During our incident retrospectives, there's a recurring theme where everyone agrees we should have alerts for certain issues, and tickets are created for this. However, these tickets often sit untouched for weeks because no one wants to tackle writing the PromQL. By the time someone finally addresses it, another incident has usually occurred, and the cycle continues. I've experimented with a tool that automates the creation of Prometheus alert configurations from incident notes, but I'm unsure if it's worth further development or if this is a common issue. How do others manage this workflow? Is there a better way to ensure alert tickets don't go stale?
7 Answers
We discuss alert conditions right during our incident response meetings and assign them immediately with deadlines. It really helps to keep the momentum going. Many times, someone already resolves it before we even wrap up the meeting.

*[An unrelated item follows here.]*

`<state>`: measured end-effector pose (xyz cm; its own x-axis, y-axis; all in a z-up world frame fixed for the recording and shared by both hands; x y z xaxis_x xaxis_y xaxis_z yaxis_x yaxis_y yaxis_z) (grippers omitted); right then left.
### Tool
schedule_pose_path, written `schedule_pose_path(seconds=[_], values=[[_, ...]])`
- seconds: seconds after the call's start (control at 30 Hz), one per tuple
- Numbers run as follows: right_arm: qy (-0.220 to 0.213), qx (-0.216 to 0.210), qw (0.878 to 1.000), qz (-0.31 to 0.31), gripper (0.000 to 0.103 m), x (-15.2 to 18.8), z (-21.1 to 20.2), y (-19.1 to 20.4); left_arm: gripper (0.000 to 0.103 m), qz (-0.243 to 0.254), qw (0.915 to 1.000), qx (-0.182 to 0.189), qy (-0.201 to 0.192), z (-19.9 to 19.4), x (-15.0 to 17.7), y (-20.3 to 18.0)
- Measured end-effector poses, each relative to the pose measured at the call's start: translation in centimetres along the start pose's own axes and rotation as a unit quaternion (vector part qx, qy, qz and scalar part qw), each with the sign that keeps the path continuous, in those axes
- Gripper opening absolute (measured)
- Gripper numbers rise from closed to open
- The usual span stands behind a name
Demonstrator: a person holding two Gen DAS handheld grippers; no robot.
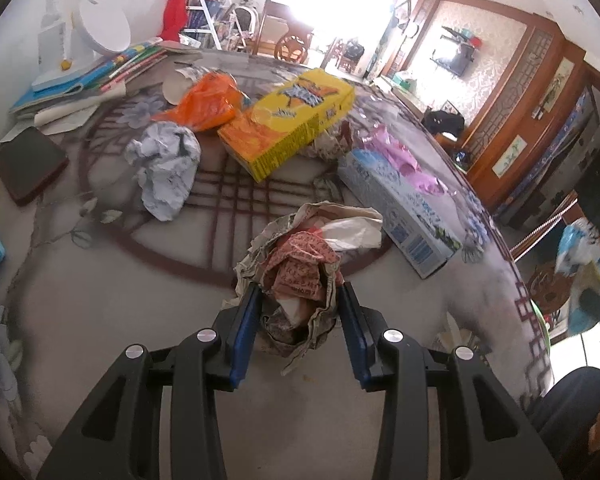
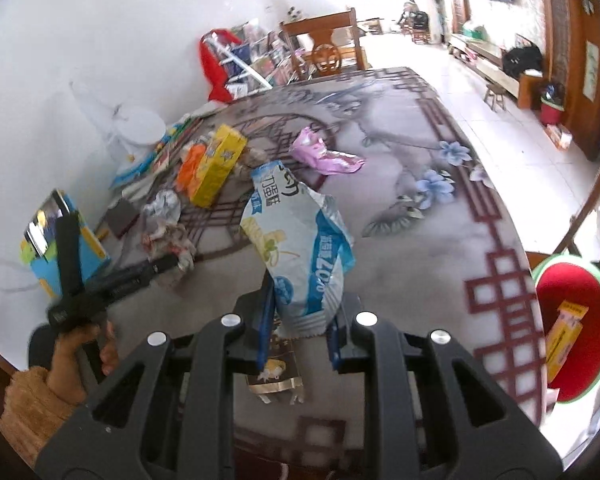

As others mentioned, assigning it to someone is key. Make sure there’s accountability.
It sounds like the main issue is accountability. Maybe create a task in your project management tool and assign it to someone right away to ensure it gets done. Waiting around often leads to these tickets being forgotten.
I've seen those tickets sit idle for ages myself. The priority needs to be there to prevent that.
I honestly haven't faced this problem much. In my team, postmortem tickets take precedence, and implementing or updating alerts typically takes about 20 minutes. They rarely sit in the backlog for long, and they’re just an easy win for us.
Honestly, I'd just write the PromQL myself when the incident is fresh. If there's a sense of friction that's stopping you, that’s the problem to address, not the complexity of the task itself.
It sounds like there might be a bigger issue with team dynamics. Maybe consider that AI could generate PromQL for you now, making it a quick task. There could be serious underlying issues with your DevOps culture if no one wants to take charge on this.
How long does it actually take to write that PromQL? I think you're looking for a solution to a cultural issue more than anything else. If the pressure is on to ship features, ops tasks like this often get neglected.
Absolutely, culture can be the core issue. Developers at my place handle ops too, but when there's pressure, those tasks take a back seat.

Totally! This does seem like more of an accountability issue than a technical one. In my experience, we would have those alerts set up within a day without needing to wait for the sprint planning. It just gets done.